## Required work
Please repeat the lines below, exactly and only, from the one that holds "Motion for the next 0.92" through the one that holds "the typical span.".

======== Excerpted data

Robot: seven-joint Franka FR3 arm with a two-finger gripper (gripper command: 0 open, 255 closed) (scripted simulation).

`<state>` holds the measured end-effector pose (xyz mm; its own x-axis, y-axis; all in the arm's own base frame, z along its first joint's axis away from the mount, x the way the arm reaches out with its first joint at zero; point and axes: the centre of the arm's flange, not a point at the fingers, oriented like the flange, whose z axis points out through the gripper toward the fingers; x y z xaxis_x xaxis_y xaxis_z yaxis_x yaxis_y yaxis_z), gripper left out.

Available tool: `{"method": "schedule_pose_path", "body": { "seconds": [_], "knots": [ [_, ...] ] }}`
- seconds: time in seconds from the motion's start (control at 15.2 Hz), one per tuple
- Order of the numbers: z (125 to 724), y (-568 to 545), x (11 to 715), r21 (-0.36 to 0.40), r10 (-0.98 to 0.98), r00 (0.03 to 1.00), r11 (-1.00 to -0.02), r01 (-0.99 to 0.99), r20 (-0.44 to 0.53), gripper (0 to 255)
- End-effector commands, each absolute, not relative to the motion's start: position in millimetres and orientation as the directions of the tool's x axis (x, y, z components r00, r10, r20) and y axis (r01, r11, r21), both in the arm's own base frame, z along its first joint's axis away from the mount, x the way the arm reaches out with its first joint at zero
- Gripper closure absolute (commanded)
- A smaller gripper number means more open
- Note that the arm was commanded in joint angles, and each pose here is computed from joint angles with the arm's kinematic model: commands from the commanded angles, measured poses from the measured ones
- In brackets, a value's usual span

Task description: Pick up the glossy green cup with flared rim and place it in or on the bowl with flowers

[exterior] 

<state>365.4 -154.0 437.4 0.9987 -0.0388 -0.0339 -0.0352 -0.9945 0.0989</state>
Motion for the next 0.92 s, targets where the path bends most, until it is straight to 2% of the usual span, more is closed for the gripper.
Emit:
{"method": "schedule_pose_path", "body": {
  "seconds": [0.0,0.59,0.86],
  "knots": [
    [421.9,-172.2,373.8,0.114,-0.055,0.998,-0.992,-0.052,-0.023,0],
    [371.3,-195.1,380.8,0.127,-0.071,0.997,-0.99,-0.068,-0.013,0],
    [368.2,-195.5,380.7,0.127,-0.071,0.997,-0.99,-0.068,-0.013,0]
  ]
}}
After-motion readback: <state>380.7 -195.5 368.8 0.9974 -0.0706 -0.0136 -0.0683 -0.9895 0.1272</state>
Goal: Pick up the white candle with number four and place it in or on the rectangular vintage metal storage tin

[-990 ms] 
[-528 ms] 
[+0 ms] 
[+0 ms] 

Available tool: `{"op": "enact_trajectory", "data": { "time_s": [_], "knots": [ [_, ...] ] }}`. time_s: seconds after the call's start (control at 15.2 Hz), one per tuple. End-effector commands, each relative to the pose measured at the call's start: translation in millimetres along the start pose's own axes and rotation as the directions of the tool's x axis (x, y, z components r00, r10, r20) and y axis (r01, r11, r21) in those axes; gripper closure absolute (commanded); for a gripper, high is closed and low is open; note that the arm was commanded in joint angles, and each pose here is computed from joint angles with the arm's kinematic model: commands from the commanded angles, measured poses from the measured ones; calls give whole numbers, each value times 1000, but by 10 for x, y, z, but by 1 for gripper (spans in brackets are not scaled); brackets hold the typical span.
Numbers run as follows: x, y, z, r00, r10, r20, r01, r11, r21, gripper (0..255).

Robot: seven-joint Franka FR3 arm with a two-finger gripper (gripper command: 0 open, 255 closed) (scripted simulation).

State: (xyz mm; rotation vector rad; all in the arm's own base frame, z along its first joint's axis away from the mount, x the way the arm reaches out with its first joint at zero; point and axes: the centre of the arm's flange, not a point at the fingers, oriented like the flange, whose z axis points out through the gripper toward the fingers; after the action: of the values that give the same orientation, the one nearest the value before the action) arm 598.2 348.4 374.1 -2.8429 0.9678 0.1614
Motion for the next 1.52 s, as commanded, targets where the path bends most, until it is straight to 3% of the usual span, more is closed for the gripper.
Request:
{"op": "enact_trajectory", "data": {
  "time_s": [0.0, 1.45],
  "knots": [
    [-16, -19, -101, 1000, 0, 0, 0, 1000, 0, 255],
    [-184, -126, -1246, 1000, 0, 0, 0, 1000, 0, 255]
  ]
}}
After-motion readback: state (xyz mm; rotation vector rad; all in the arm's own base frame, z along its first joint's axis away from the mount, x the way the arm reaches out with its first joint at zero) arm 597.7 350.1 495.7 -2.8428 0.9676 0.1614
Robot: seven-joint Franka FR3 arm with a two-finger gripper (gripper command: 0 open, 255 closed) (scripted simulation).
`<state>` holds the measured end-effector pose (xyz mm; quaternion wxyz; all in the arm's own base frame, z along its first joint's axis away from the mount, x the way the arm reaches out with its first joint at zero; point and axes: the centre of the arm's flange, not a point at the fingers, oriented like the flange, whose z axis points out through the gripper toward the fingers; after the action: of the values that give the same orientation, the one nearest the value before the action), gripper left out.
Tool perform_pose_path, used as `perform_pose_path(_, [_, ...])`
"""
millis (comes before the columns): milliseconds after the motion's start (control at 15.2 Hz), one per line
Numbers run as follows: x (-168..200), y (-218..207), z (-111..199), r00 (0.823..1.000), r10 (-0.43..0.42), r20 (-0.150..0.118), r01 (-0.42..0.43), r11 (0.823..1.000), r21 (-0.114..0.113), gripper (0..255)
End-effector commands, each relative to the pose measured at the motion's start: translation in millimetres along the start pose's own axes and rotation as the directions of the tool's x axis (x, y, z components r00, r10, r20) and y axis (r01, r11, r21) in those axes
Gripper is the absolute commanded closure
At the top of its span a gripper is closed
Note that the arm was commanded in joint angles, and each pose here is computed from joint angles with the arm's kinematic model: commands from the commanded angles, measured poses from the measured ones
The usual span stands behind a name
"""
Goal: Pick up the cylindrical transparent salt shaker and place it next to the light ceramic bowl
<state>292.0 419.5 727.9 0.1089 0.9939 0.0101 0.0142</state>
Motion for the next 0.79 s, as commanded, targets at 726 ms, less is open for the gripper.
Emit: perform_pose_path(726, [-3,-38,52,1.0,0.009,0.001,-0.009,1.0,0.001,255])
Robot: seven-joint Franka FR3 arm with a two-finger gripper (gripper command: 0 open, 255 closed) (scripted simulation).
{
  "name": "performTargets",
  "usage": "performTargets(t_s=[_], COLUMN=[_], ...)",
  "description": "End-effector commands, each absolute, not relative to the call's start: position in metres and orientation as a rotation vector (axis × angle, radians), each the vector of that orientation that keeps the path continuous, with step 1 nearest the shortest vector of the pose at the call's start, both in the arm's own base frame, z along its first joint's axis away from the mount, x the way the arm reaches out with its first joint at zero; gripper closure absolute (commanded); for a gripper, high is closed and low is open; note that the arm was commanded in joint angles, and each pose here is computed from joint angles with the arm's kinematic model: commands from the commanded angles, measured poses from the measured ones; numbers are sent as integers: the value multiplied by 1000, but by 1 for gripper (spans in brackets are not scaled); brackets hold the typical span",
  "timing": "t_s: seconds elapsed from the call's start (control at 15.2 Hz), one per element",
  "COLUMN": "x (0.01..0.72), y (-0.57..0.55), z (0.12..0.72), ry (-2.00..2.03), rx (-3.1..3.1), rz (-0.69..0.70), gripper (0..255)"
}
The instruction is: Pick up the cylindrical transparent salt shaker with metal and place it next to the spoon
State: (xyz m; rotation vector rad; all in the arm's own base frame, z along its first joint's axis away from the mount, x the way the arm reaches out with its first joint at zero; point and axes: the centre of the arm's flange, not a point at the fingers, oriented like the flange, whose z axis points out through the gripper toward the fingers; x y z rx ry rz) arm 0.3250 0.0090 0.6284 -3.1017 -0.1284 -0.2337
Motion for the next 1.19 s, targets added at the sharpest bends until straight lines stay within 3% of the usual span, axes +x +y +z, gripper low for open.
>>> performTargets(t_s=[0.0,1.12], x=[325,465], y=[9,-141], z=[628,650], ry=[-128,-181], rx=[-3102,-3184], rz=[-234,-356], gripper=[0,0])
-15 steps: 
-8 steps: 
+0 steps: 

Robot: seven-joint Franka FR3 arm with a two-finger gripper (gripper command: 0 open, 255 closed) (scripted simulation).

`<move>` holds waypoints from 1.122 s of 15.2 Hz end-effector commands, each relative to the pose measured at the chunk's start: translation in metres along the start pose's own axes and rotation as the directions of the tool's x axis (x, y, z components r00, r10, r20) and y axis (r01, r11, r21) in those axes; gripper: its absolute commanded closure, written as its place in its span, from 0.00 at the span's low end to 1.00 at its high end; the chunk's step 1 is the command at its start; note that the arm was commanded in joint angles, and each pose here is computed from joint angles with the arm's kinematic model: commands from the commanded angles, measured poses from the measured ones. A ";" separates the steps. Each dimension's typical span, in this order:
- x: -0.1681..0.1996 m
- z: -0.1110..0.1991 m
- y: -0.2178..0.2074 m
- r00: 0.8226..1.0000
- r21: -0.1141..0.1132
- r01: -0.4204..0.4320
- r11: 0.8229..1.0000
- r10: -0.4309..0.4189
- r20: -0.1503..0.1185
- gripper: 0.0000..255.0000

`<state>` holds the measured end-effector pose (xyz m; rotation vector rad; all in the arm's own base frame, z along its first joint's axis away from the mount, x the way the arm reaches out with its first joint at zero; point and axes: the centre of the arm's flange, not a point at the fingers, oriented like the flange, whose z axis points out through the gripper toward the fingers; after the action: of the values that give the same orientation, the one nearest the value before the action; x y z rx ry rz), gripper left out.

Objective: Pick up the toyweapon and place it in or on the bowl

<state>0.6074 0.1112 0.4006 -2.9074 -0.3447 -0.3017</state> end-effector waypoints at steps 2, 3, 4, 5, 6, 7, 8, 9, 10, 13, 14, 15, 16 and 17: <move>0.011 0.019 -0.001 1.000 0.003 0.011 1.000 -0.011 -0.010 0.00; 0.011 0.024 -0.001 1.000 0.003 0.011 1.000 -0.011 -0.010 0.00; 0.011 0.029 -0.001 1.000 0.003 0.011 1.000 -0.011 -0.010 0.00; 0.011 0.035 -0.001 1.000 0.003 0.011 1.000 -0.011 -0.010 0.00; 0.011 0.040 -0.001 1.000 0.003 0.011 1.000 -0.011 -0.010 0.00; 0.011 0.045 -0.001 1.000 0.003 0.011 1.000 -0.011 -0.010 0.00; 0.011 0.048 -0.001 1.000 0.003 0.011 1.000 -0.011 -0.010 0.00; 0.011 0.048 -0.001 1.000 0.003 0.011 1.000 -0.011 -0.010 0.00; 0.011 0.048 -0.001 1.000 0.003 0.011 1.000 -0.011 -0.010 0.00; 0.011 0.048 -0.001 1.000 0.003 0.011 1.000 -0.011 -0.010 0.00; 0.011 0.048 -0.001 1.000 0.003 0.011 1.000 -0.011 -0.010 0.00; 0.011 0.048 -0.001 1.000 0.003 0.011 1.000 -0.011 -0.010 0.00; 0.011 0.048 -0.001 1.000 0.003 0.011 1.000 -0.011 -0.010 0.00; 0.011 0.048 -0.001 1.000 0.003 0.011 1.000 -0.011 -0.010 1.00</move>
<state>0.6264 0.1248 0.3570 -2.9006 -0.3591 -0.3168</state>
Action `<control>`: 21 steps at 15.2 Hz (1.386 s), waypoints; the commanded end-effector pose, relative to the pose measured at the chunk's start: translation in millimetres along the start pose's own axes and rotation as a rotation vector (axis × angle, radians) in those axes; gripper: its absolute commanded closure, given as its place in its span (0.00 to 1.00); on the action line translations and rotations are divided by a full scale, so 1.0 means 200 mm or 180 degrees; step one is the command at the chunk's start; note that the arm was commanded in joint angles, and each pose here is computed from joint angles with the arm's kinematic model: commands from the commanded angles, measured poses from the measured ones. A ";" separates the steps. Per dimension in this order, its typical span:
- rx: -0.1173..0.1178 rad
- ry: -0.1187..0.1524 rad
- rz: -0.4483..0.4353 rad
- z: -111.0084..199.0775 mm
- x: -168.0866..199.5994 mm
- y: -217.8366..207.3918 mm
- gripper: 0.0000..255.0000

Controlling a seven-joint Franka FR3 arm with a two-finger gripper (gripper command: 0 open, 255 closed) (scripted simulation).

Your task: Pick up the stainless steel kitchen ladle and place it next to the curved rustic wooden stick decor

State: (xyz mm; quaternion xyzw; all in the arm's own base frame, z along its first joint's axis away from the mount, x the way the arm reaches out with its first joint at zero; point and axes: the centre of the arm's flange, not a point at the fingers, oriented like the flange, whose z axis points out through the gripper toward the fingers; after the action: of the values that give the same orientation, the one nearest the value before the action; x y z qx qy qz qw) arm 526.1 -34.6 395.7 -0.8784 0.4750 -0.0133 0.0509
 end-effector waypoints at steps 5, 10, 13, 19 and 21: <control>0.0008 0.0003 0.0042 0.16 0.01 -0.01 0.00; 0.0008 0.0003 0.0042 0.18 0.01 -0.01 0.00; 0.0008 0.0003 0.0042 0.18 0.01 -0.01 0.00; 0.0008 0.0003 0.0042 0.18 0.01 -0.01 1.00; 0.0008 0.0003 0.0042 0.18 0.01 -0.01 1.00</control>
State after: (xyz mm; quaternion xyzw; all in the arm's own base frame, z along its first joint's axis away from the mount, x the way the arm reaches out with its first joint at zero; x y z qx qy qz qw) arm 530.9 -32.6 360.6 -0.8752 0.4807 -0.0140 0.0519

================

## Task result
Motion for the next 0.92 s, targets where the path bends most, until it is straight to 2% of the usual span, more is closed for the gripper.
Emit:
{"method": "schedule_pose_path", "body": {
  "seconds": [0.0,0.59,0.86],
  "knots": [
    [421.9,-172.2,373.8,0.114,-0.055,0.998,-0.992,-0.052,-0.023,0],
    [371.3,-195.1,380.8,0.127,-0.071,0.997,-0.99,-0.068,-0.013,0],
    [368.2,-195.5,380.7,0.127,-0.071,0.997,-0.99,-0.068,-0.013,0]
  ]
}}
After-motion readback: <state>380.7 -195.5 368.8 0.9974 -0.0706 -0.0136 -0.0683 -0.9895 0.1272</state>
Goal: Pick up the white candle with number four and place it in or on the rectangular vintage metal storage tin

[-990 ms] 
[-528 ms] 
[+0 ms] 
[+0 ms] 

Available tool: `{"op": "enact_trajectory", "data": { "time_s": [_], "knots": [ [_, ...] ] }}`. time_s: seconds after the call's start (control at 15.2 Hz), one per tuple. End-effector commands, each relative to the pose measured at the call's start: translation in millimetres along the start pose's own axes and rotation as the directions of the tool's x axis (x, y, z components r00, r10, r20) and y axis (r01, r11, r21) in those axes; gripper closure absolute (commanded); for a gripper, high is closed and low is open; note that the arm was commanded in joint angles, and each pose here is computed from joint angles with the arm's kinematic model: commands from the commanded angles, measured poses from the measured ones; calls give whole numbers, each value times 1000, but by 10 for x, y, z, but by 1 for gripper (spans in brackets are not scaled); brackets hold the typical span.

The exercise is done; no more work remains.